We quickly strolled down the road to the start of the Ruta de Cares, a stony path created for workmen building a canal system into the sheer walls of the gorge to power a hydroelectric plant at Poncebos. We headed up the walking track at a steady pace, winding around the lower gorge walls to gain 300m. On reaching the ruins of some old buildings with views up and down the gorge, the reason for the climb became apparent - a sheer cliff plunged from the heights to the river below.


Looking down a narrow section of the gorge


Buzzards circling on high


Strange rock formations

The climb continued to an even higher spot, almost into the mists, with now impressive views of the interior of the gorge. the vastness of this gorge is difficult to describe and photos will have to suffice.

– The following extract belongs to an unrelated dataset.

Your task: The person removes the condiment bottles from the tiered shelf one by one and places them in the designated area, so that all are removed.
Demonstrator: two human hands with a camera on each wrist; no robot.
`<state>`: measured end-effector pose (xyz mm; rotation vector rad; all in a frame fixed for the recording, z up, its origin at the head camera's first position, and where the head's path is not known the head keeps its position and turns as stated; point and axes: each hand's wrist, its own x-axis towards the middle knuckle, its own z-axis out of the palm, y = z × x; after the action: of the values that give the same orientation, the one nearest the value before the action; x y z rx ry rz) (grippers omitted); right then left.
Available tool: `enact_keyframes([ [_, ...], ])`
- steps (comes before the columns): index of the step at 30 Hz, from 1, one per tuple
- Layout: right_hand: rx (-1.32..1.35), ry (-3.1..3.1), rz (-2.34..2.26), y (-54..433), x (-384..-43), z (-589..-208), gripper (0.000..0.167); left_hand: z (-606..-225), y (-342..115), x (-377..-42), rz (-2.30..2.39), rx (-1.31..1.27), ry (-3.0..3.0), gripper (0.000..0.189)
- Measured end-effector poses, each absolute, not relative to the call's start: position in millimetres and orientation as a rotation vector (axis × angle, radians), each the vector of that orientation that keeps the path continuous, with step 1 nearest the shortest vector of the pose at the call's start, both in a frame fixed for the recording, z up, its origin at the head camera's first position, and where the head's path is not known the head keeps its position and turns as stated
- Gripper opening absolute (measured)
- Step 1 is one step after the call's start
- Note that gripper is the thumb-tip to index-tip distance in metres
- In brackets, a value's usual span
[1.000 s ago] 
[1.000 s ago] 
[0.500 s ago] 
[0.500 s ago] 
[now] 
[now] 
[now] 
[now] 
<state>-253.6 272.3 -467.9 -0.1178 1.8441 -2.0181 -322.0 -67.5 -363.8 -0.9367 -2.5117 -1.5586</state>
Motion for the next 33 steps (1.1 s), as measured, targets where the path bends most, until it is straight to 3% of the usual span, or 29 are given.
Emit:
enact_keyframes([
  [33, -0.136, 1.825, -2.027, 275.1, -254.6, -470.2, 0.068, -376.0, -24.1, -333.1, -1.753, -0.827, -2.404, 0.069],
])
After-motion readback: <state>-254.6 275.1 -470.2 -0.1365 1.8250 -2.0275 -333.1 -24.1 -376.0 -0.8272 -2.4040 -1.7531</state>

Above us, in the mists, buzzards circled about the rocky spires (perhaps waiting for a walker to mis-step and tumble into the gorge).


Local resident checking out the sheer gorge walls


Strolling the Ruta de Cares

From the high point we descended to the level of the canal-builders' track, an amazing piece of work, at times supported by stone walls, at times carved into the sheer rock face, a couple of hundred metres above the river. Apart from an abundance of fellow senderistos, we frequently met up with the goats that call this precipitous landscape home. One even followed the fair Nello, determined to lick the salty sweat off her legs ... such is how friendships are formed in the Cares Gorge.

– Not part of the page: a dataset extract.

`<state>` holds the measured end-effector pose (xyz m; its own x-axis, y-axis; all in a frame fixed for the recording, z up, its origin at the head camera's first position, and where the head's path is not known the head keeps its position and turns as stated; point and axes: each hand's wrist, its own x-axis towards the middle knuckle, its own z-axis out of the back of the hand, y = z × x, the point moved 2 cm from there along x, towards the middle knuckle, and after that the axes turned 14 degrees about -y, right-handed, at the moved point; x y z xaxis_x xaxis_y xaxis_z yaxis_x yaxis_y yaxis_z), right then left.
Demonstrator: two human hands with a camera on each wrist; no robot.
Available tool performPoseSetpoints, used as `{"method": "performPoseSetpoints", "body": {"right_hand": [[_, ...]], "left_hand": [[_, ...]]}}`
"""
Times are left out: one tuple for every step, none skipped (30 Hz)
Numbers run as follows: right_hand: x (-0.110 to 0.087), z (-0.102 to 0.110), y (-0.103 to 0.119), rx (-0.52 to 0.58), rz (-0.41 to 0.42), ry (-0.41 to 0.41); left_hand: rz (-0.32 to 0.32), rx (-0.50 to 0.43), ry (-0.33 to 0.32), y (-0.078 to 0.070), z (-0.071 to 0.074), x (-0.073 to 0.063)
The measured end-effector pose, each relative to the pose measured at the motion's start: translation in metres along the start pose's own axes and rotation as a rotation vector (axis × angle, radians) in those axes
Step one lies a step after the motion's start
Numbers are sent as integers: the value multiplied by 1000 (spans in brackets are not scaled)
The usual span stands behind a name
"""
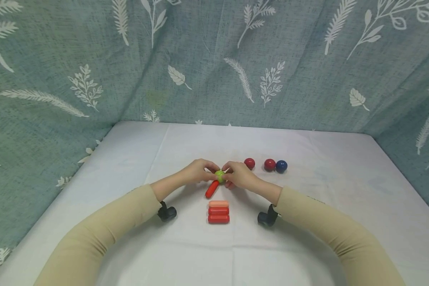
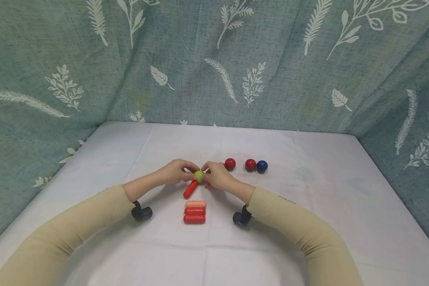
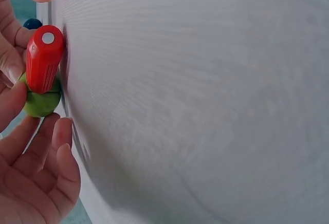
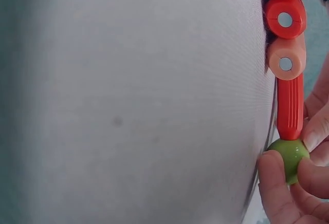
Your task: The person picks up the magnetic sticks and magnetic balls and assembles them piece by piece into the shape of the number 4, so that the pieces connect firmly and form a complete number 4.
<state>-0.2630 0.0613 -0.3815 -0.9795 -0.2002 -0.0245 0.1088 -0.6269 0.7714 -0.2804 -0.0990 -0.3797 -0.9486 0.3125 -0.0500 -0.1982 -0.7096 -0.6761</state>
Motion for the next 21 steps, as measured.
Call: {"method": "performPoseSetpoints", "body": {"right_hand": [[0,0,0,-1,-1,2],[0,0,1,-5,-2,2],[0,1,1,-11,-2,5],[0,3,3,-16,0,7],[0,6,4,-19,2,8],[0,9,5,-27,4,8],[0,12,7,-37,6,6],[1,16,8,-49,14,5],[1,21,9,-65,21,4],[2,25,10,-88,31,-1],[3,31,10,-125,46,-11],[4,36,10,-172,67,-24],[6,42,10,-221,90,-36],[7,48,9,-274,112,-51],[8,54,8,-330,132,-66],[10,59,6,-382,151,-79],[11,64,4,-423,163,-85],[12,68,2,-446,161,-80],[13,71,0,-462,163,-65],[14,73,-2,-472,163,-49],[14,73,-4,-473,168,-26]], "left_hand": [[2,0,-1,0,0,0],[5,-1,-1,-1,0,-1],[8,-2,0,-1,0,-1],[13,-4,0,-1,0,-1],[19,-5,0,-1,0,-1],[18,-4,0,-1,0,-1],[20,-6,2,-1,0,-1],[22,-8,5,-2,0,-2],[23,-12,8,-2,0,-2],[27,-13,12,-2,0,-2],[27,-16,16,-2,0,-1],[30,-18,23,-2,0,-1],[35,-20,28,-2,0,-1],[37,-21,31,-1,0,-1],[38,-20,34,-1,0,0],[41,-18,36,0,-1,0],[44,-17,37,0,-1,1],[49,-14,36,0,-1,2],[50,-16,31,1,-2,2],[50,-16,27,2,-2,3],[51,-17,21,2,-2,4]]}}
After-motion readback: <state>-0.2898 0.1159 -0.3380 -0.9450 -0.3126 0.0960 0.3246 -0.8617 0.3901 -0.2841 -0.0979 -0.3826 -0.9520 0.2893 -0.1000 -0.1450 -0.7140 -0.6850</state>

At times the track is cut into the rock face


Nello makes a friend

Another of the local residents

A fairly sheer section of the track

Just when you think the gorge couldn't be
more spectacular

 


A section of built up track


Walking through one of the tunnels

The path from hereon remained relatively flat as it followed a contour that was not restricted by vertical walls - carved overhanging sections with sheer drops and dripping with water from above, and a series of short tunnels led us on. We were now following the hydroelectric canal, partly exposed with its swift flowing clear green water and partly surging through long tunnels in the rock. This must have taken an immense effort to build.


The Cares canal enters a tunnel


One of the deepest parts of the gorge


The canal flowing high above the gorge floor


Can you spot the walkers?


Path and canal often cross


Another section with tunnels

The gorge was now narrowing to create a more intimate landscape than the dramatic views of earlier on, and the river was not so far below, as it tumbled its way down, but time was running out. At the 10km mark, we declared a stop and sat down for our lunch, next to the canal and high above the green tree-lined course of the river, with limestone cliffs soaring up into the mists.


The gorge landscape becomes a bit softer


Limestone concretions in a cliff-side overhang

The gorge near Cain is a greener place

Returning home - the mists returned

Then it was time to retrace our footsteps, admiring how a change of direction can add a new perspective to the dramatic beauty of this gorge. By the time we reached the ruins above the final descent, a cold wind had picked up and the mists were descending into the gorge.

We quickly headed down the stony path to reach the carpark. Here, I convinced the fair Nello to make a short detour up a gravel road just above the river for a view of the gorge from within. It provided an interesting view, but was soon blocked by a slide of scree.


Buzzard above the gorge wall

Not far now

Looking down into the Cares River

A view from within the lower Cares Gorge

As we headed back, the rain that had been threatening arrived and we unfurled umbrellas to walk the last few hundred metres down the road to Hostal Poncebos for a nice hot cup of cafe con leche. We had been incredibly lucky with weather as the rain set in for the rest of the afternoon - for all the forecasts of potential rain and storms over the last five days, this was the only time we got a bit wet.

The 4pm taxi duly arrived to take us to Cabrales and be reunited with our car. As for the Cares Gorge, it can be summed up in three words ... "wow, wow and wow!!!".